Task description
Wherever a line below holds the word "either", copy that line.

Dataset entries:
- - -

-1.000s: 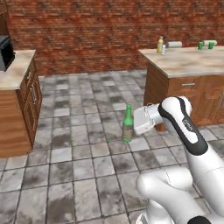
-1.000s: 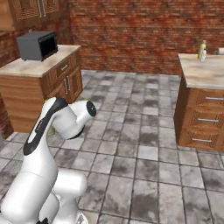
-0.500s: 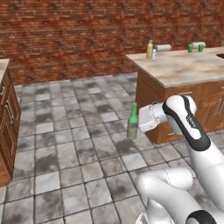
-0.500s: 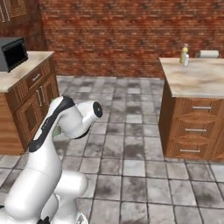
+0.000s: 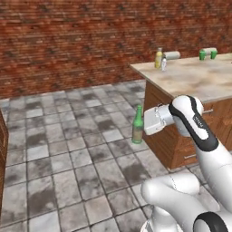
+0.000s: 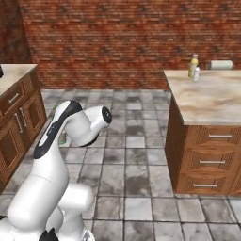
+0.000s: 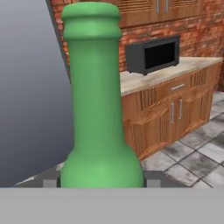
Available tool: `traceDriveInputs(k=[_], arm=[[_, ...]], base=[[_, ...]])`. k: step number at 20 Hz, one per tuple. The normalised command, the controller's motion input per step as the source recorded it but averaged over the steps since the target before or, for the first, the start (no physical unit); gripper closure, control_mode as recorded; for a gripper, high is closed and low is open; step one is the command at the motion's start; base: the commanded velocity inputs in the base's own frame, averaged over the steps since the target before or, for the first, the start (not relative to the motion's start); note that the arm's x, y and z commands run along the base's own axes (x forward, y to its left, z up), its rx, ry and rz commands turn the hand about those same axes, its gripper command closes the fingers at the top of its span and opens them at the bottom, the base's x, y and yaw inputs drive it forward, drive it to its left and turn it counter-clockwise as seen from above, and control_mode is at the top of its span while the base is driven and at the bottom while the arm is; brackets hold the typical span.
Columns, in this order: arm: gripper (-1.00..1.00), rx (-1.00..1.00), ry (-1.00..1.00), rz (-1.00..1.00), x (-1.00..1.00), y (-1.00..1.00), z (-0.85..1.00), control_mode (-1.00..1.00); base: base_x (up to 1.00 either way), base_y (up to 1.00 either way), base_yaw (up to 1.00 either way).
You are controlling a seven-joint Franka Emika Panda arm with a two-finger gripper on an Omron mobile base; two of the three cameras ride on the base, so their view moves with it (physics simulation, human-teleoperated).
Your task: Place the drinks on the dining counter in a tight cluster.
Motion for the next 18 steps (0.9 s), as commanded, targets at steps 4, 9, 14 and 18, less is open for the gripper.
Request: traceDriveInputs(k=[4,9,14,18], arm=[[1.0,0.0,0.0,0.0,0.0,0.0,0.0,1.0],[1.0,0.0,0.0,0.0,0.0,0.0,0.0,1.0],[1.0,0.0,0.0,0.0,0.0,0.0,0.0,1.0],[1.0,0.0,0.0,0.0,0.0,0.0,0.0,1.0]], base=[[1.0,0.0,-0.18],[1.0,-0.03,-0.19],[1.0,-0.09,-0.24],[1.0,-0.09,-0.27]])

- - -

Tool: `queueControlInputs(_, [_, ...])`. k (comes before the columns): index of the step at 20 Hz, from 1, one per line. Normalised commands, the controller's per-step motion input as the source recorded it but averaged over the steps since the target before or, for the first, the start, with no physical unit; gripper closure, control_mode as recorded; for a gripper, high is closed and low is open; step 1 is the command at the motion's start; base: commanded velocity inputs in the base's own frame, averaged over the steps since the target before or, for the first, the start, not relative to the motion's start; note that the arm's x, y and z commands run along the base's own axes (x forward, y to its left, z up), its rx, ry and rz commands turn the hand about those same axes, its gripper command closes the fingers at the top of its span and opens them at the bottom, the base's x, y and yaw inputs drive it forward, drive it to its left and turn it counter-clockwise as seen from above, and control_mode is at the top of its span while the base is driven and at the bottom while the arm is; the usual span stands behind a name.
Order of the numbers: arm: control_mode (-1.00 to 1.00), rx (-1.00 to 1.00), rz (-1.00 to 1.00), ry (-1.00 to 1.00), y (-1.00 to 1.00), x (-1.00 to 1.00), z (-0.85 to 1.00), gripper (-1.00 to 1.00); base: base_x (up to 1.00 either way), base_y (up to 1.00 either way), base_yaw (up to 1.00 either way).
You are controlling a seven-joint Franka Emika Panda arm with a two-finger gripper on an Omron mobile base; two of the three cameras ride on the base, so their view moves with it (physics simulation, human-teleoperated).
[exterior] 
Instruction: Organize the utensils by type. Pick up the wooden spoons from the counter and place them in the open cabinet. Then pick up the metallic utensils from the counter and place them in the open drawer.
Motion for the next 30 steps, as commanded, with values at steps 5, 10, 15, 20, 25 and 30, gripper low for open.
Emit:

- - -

Solution to this exercise
Columns, in this order: arm: gripper (-1.00..1.00), rx (-1.00..1.00), ry (-1.00..1.00), rz (-1.00..1.00), x (-1.00..1.00), y (-1.00..1.00), z (-0.85..1.00), control_mode (-1.00..1.00); base: base_x (up to 1.00 either way), base_y (up to 1.00 either way), base_yaw (up to 1.00 either way).
Order of the numbers: arm: control_mode (-1.00 to 1.00), rx (-1.00 to 1.00), rz (-1.00 to 1.00), ry (-1.00 to 1.00), y (-1.00 to 1.00), x (-1.00 to 1.00), z (-0.85 to 1.00), gripper (-1.00 to 1.00); base: base_x (up to 1.00 either way), base_y (up to 1.00 either way), base_yaw (up to 1.00 either way).

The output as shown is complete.